Exactly the lines below from the one with "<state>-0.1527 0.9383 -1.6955" up to and including the one with "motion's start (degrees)" make up the answer, with nothing else added.
=== Begin Enclosure ===
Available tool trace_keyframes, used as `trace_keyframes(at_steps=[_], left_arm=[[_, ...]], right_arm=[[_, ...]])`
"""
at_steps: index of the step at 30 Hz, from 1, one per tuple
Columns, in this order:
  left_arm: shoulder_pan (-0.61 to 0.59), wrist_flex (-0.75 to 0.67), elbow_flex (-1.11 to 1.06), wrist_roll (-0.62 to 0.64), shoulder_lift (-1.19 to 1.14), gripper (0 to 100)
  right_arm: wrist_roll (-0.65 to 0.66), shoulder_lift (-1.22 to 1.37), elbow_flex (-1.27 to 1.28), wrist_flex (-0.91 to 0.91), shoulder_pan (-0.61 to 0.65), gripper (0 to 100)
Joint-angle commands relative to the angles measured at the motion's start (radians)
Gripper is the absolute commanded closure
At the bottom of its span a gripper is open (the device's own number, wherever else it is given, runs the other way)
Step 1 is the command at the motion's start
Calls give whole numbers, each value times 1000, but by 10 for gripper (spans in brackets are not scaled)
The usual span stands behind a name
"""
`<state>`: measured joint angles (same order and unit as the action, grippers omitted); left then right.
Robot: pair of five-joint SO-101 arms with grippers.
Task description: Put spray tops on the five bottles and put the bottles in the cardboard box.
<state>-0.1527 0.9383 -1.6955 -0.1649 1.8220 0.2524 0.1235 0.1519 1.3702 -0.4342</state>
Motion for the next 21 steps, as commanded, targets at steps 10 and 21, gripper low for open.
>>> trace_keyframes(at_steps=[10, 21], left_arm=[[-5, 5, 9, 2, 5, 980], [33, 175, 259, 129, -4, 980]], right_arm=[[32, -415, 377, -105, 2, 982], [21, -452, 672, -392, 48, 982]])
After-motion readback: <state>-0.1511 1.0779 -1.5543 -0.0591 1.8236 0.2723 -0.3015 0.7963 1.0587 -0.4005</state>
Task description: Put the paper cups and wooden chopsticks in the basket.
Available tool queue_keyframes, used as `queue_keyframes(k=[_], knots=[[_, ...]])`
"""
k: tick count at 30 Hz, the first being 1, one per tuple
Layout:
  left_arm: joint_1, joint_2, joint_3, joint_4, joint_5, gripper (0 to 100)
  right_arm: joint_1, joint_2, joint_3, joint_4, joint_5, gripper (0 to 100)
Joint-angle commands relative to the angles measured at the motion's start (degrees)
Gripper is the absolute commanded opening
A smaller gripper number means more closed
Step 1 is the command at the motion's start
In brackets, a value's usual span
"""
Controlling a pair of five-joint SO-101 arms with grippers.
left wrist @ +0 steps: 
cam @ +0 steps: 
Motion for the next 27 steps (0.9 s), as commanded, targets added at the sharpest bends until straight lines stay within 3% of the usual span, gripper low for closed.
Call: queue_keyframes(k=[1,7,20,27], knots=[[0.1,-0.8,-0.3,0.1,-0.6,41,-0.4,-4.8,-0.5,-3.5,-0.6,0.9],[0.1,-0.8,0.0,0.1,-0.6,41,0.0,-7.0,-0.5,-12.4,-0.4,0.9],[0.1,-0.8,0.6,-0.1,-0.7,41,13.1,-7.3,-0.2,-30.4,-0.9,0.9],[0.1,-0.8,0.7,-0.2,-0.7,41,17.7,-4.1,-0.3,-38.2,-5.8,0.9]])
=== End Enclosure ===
● **Exercise output**
<state>-0.1527 0.9383 -1.6955 -0.1649 1.8220 0.2524 0.1235 0.1519 1.3702 -0.4342</state>
Motion for the next 21 steps, as commanded, targets at steps 10 and 21, gripper low for open.
>>> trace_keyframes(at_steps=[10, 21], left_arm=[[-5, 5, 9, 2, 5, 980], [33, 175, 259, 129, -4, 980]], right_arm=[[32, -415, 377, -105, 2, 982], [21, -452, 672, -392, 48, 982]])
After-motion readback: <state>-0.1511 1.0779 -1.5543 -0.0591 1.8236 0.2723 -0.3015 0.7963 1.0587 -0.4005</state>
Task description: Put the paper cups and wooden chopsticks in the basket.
Available tool queue_keyframes, used as `queue_keyframes(k=[_], knots=[[_, ...]])`
"""
k: tick count at 30 Hz, the first being 1, one per tuple
Layout:
  left_arm: joint_1, joint_2, joint_3, joint_4, joint_5, gripper (0 to 100)
  right_arm: joint_1, joint_2, joint_3, joint_4, joint_5, gripper (0 to 100)
Joint-angle commands relative to the angles measured at the motion's start (degrees)

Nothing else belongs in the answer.